=== BRIEF ===
Working from the listing below, pick each line containing the word "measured" and copy it.

________________________________________

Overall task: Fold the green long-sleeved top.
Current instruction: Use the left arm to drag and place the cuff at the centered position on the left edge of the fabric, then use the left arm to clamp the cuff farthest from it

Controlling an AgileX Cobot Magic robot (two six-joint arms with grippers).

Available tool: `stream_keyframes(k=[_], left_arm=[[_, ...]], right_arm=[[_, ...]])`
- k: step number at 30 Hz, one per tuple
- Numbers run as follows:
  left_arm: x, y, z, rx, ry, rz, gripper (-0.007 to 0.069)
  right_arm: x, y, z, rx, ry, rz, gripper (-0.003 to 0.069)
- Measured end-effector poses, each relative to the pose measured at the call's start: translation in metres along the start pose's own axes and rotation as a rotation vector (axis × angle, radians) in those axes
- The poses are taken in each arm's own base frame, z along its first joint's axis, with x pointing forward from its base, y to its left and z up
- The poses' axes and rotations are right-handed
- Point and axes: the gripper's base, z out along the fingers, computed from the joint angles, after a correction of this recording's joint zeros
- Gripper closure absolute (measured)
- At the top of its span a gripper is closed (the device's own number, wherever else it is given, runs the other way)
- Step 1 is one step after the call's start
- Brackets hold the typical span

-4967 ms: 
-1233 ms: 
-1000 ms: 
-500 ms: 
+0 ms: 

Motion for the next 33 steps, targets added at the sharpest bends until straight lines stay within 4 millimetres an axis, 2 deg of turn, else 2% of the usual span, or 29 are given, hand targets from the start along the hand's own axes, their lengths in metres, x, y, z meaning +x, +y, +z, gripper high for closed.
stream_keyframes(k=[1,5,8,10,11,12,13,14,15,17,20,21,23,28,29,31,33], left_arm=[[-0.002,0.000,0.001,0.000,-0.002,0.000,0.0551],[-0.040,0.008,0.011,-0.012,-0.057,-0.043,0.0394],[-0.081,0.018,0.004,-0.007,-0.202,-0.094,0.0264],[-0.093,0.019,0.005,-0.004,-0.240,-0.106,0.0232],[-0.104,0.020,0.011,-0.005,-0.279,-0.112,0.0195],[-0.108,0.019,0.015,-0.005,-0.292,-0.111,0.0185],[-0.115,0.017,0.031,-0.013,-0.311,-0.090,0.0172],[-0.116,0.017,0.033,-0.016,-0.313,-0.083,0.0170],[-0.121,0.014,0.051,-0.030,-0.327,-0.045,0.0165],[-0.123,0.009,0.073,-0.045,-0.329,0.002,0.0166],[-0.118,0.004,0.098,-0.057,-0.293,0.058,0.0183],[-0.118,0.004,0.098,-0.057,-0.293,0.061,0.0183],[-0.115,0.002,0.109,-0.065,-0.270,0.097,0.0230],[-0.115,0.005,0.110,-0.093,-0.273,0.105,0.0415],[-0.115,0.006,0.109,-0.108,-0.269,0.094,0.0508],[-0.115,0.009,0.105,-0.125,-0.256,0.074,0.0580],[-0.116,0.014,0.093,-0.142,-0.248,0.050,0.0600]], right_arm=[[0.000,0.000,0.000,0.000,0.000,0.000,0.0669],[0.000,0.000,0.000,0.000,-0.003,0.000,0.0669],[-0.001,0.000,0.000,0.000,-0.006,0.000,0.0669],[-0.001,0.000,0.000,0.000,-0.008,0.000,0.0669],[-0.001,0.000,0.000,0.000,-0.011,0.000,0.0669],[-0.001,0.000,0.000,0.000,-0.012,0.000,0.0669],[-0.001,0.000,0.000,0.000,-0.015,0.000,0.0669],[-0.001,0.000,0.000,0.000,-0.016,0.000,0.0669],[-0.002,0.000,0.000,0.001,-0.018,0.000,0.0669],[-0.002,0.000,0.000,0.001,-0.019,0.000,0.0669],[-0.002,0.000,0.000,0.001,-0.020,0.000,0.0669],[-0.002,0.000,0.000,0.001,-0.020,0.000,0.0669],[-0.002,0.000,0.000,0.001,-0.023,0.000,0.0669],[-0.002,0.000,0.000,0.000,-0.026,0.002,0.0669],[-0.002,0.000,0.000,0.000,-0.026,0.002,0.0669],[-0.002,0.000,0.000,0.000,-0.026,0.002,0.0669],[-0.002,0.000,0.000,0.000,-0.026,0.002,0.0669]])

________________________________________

=== SOLUTION TO THE EXERCISE ===
- Measured end-effector poses, each relative to the pose measured at the call's start: translation in metres along the start pose's own axes and rotation as a rotation vector (axis × angle, radians) in those axes
- Gripper closure absolute (measured)

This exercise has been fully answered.